McMurphy one for you: ShadowHearts: From The New World.
The latest in the ShadowHearts games, looks like a great plot and they kept the 'Judgement Ring' system. 
The link below will take you to the review,

http://ps2.ign.com/objects/734/734865.html 

Also there is the new Grandia out, which im very excited about, Grandia 3 promises to be just as outstanding as its predecessors.
Here is the link:

http://ps2.ign.com/objects/738/738153.html

I saw something on a balders gate 3 for the ps2 but cannot seem to find anything about it again can someone help?*


----------



## cornelius (Jan 22, 2006)

Elderscrolls IV: Oblivion
http://www.elderscrolls.com/

baldurs gate 3:the only site I can find is in French... and it's a " rumour"


----------



## kyektulu (Jan 22, 2006)

*Thats strange cause im 99% sure I found it on IGN yeasterday and today it isnt there, I know it was a new one because I have both of the others on ps2 and the casing/picture was different and trust me, I wouldnt forget what they looked like.
 I asked a guy who works in my local 'Game' store a few months ago he said that there is a new Balders Gate being developed... I hope so, I have completed the other 2.
*


----------



## McMurphy (Jan 29, 2006)

kyektulu said:
			
		

> *I was looking on IGN's website yesterday and came across several new RPG'S I thought you guys might be interested in.
> 
> McMurphy one for you: ShadowHearts: From The New World.
> The latest in the ShadowHearts games, looks like a great plot and they kept the 'Judgement Ring' system.
> ...



I really am looking forward to playing the new Shadow Hearts game, or, at least, I am looking forward to buying it for my girlfriend because she was absolutely addicted to the second game.  The first one was pretty good, but you can tell the budget behind the sequel grew with the popularity. 

The only thing I worry about is that the new one appears to have very little  beyond name referencing to the first two games.  One thing I value about this rpg series is that the sequel actually continued the same storyline.  The premise of this one, however, more than makes up for departing from previous plot lines.

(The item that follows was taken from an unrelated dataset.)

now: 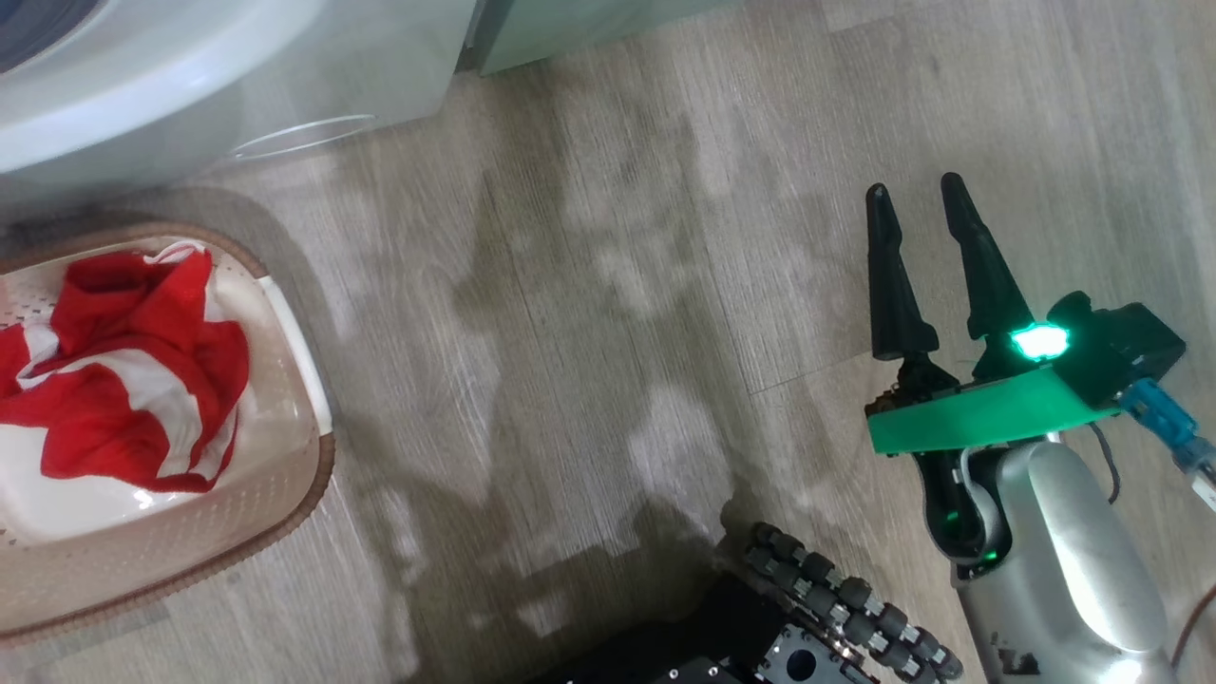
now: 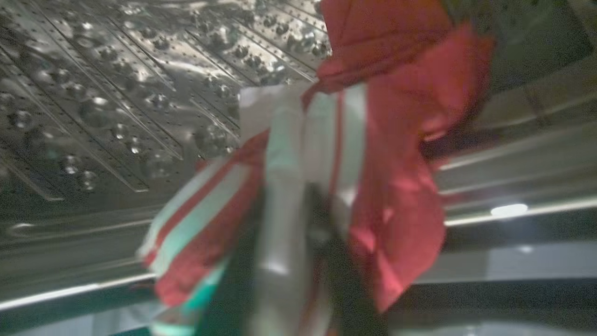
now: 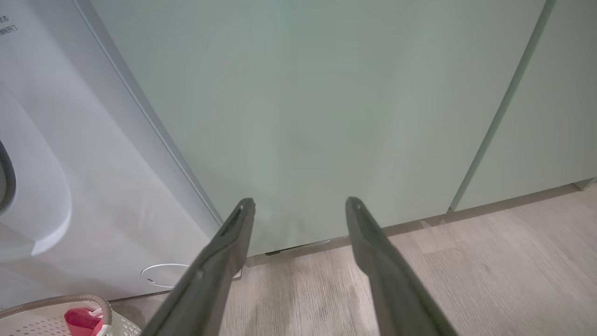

Thanks for the link to the new Grandia game.  I am finishing up on the second game (playstation 2 version)...probably wrap it up tonight.  The new game sure does have a Star Ocean character design similarity ever since Square Enix has taken over the series.  This one, like Shadow Hearts, is on my purchase list.

I don't know if the Balder's Gate new release will be, though.  I have the second "Dark Alliance" game, and I haven't touched for about half of a year.  Although I once liked it, I now get bored of the hack-and-slash rpg genre.  Of course, if the new one on playstation 2 has online capibility, that would be a completely different story.


----------